Just last month, I wrote an article that cited some doctors who are bullying others into silence. These doctors, who are making a living out of sucking the tits of the pharma industry, need to stop.
Of Silent Doctors and Bullying Doctors
AUSSIE17
·
MAY 10
Of Silent Doctors and Bullying Doctors
Recently, there were numerous new studies that raise concerns about the effects of mRNA. Feeling compelled by this, I took the initiative to reach out to several doctors. Some I know personally, and others I’ve been introduced to through referrals. They’re all quite informed and, for the most part,
Read full story
These institutions and doctors who are part of the medical censorship complex need to have a light shone on them and be shamed publicly. Please share this widely.
Dr. David Healy says
This is an important point which has been posted on Truth, Trust and Health on DH.org – any follow up comments should be posted there. The thread has more to do with Truth and Trust than Antidepressants
D
annie says
The Daily Mail, today; having another go at ‘Antidepressants’ – pity about the quoted, apart from Joanna Moncrieff…
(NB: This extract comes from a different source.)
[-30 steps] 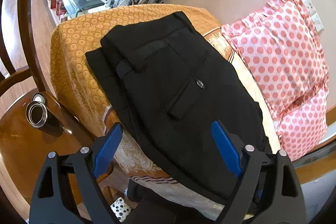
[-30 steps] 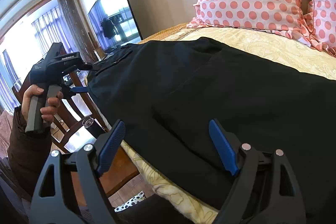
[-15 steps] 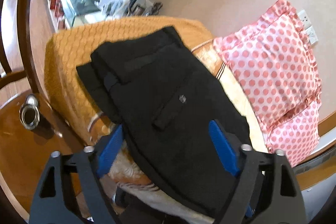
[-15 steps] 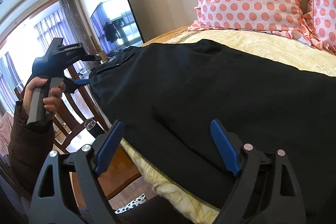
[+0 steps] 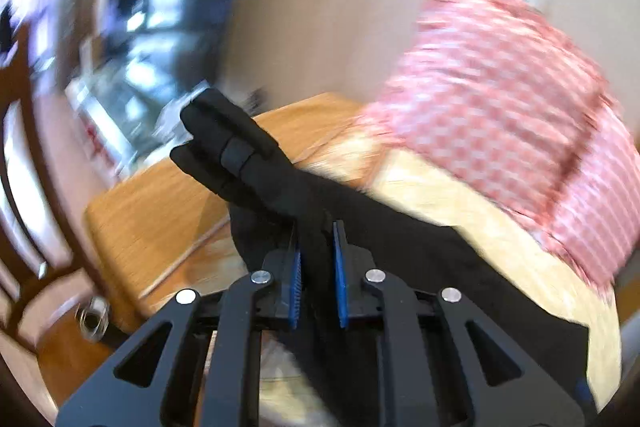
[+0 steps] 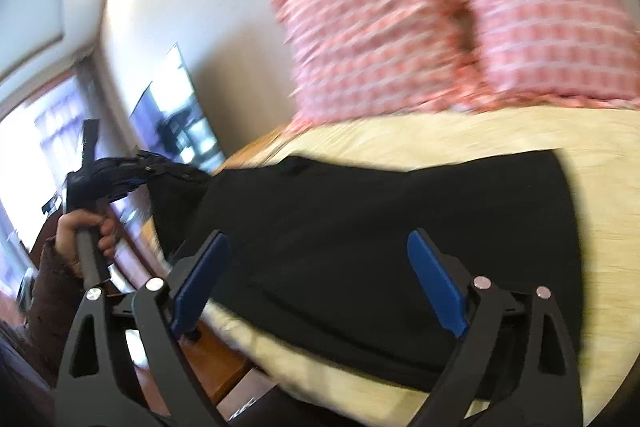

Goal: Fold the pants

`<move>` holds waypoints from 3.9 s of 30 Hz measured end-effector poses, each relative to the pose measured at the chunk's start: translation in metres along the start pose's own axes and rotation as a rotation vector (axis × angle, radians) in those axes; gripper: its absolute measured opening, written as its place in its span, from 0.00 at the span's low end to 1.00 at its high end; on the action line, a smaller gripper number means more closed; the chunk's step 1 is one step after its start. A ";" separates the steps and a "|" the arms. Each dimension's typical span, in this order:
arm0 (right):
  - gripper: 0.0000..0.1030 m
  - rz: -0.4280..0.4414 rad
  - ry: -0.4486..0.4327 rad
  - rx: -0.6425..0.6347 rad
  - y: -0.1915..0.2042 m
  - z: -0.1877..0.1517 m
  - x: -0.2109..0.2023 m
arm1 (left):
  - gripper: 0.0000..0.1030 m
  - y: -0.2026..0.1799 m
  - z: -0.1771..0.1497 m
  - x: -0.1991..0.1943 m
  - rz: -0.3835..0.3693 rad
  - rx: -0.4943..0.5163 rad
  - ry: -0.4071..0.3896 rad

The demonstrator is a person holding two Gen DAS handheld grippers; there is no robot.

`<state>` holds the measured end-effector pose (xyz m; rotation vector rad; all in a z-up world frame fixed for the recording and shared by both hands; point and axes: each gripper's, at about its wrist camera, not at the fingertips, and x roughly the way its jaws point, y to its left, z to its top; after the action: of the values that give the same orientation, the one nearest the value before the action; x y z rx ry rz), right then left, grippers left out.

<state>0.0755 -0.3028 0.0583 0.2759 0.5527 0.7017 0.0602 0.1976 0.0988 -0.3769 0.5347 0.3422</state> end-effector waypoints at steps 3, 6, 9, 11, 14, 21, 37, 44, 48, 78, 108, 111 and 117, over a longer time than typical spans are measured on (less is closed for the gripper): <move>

Robert Howard, professor of old age psychiatry at University College London, says: ‘If my patients are having no issues with the drugs, I don’t see any reason they should come off them.’
Revealed: How scores of patients taking antidepressants suffer such severe withdrawal symptoms they are hooked on them for life
https://www.dailymail.co.uk/health/article-13533737/patients-antidepressants-suffer-severe-withdrawal-symptoms-hooked-life.html
They reported a terrifying catalogue of symptoms, including uncontrollable crying, panic attacks, intrusive thoughts, crippling insomnia and even attempted suicide.
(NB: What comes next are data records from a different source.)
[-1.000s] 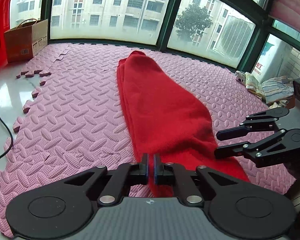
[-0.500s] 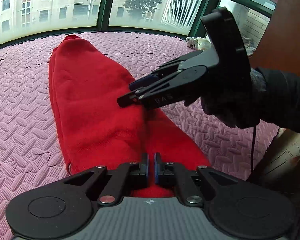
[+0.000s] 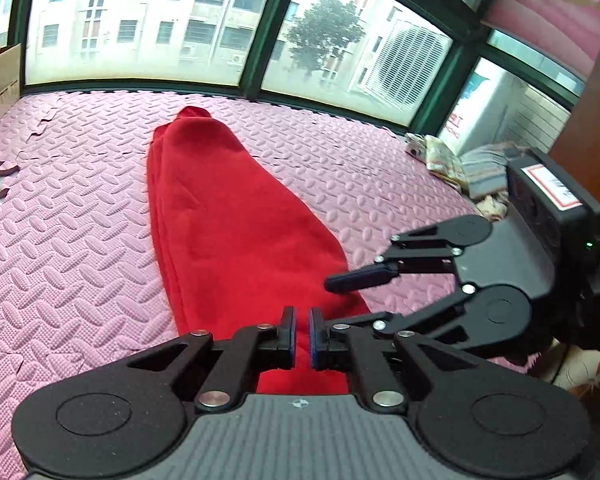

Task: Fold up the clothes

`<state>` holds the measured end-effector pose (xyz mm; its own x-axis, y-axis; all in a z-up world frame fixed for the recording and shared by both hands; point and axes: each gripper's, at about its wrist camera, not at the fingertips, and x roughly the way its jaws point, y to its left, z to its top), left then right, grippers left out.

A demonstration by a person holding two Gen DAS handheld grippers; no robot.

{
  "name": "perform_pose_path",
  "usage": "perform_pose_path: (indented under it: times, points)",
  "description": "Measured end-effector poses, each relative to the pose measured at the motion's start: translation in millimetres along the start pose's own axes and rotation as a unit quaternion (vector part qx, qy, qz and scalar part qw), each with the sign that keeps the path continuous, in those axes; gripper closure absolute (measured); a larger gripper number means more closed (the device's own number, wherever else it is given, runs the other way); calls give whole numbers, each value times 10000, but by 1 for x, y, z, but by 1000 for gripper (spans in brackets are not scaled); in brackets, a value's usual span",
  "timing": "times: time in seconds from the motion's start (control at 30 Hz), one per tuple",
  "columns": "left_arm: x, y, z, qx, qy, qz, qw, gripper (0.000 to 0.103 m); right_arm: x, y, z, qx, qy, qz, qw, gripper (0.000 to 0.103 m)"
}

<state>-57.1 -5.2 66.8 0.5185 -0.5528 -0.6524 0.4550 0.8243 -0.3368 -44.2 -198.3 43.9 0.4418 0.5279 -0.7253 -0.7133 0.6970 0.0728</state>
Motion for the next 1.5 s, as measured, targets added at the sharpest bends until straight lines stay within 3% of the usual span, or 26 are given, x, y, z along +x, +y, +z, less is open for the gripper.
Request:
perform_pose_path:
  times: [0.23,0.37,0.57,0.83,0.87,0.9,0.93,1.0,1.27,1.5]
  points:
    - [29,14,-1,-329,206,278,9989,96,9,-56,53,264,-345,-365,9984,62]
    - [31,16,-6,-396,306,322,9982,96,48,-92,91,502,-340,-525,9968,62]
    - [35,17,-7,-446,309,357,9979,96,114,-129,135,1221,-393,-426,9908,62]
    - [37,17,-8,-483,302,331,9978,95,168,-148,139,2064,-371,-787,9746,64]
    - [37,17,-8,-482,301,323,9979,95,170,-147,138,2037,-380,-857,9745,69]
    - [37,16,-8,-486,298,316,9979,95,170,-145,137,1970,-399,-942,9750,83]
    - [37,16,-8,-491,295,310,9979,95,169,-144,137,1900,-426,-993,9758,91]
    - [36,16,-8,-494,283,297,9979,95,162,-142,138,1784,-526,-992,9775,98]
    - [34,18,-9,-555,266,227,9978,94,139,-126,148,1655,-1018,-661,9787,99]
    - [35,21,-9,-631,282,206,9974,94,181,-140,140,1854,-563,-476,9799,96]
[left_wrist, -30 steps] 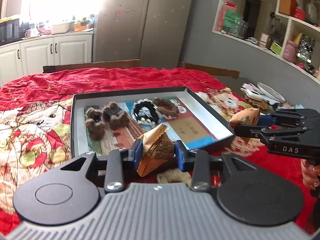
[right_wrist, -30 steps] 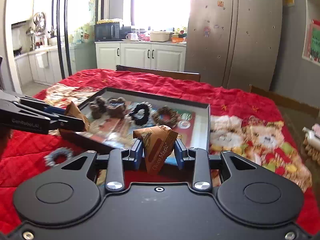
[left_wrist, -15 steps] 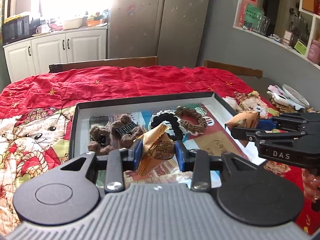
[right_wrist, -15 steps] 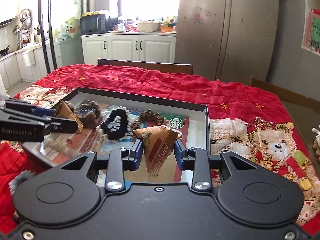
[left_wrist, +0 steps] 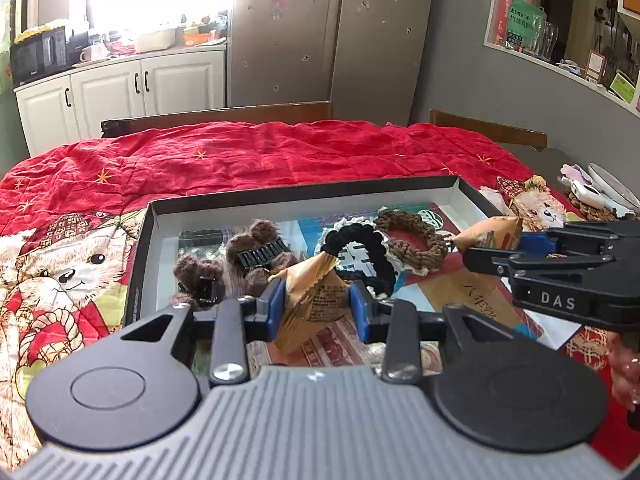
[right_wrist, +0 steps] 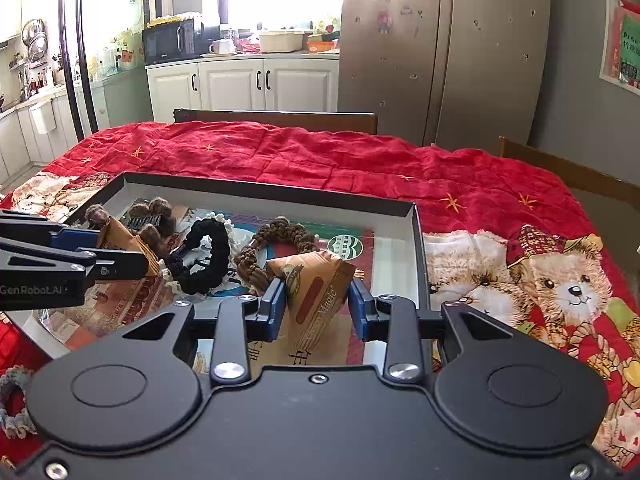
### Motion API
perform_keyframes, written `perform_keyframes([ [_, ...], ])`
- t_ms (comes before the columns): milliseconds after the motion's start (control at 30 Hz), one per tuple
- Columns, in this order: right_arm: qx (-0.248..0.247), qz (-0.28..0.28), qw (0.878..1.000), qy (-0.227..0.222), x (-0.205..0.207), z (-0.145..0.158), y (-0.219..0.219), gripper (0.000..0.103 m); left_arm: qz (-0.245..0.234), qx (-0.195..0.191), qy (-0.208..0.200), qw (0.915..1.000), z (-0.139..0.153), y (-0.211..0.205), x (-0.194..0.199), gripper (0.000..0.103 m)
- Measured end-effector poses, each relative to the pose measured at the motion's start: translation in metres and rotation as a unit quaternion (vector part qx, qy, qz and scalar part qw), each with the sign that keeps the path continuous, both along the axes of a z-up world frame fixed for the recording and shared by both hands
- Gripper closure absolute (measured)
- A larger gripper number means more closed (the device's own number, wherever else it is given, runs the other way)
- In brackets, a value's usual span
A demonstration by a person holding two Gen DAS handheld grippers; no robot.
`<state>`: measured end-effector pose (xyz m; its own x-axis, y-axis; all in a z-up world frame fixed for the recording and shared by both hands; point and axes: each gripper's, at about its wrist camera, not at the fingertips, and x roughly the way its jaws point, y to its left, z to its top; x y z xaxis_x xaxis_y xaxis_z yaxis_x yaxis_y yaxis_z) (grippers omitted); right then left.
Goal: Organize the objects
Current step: 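Carry both paper packets over the black tray box, then open both tools to drop the paper packets into the box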
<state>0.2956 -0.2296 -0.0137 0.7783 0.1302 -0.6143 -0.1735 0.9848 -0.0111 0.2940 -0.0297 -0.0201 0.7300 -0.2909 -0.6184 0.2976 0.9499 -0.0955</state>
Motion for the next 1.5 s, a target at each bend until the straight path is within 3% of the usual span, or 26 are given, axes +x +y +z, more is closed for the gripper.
perform_keyframes([
  [1267,-0.01,0.0,1.0,0.003,0.016,-0.018,0.007,0.071,0.013,0.009,-0.008,0.9998,-0.012,-0.004,0.006,0.063],
  [1333,-0.01,0.0,1.0,0.003,0.016,-0.018,0.007,0.071,0.014,0.01,-0.008,0.9998,-0.012,-0.004,0.007,0.061],
  [1367,-0.01,0.0,1.0,0.004,0.016,-0.018,0.007,0.071,0.015,0.011,-0.007,0.9998,-0.012,-0.004,0.006,0.055],
  [1500,-0.008,0.002,1.0,0.002,0.015,-0.018,0.006,0.07,0.022,0.012,-0.01,0.9996,-0.013,-0.002,0.006,0.051],
])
Some even claimed they were ‘trapped’ on antidepressants – because the severity of withdrawal symptoms made coming off them impossible.
Shockingly, one reader who was prescribed antidepressants after being mugged and stabbed said that weaning himself off them had proved even more traumatic than the attack.
With more than eight million people in the UK on antidepressants, experts on both sides of the debate agree it is crucial to find out the truth: just how frequent are antidepressants’ withdrawal symptoms?
annie says
Two of the most vocal, Professors of old age psychiatry, Robert Howard and Wendy Burn, on Antidepressants.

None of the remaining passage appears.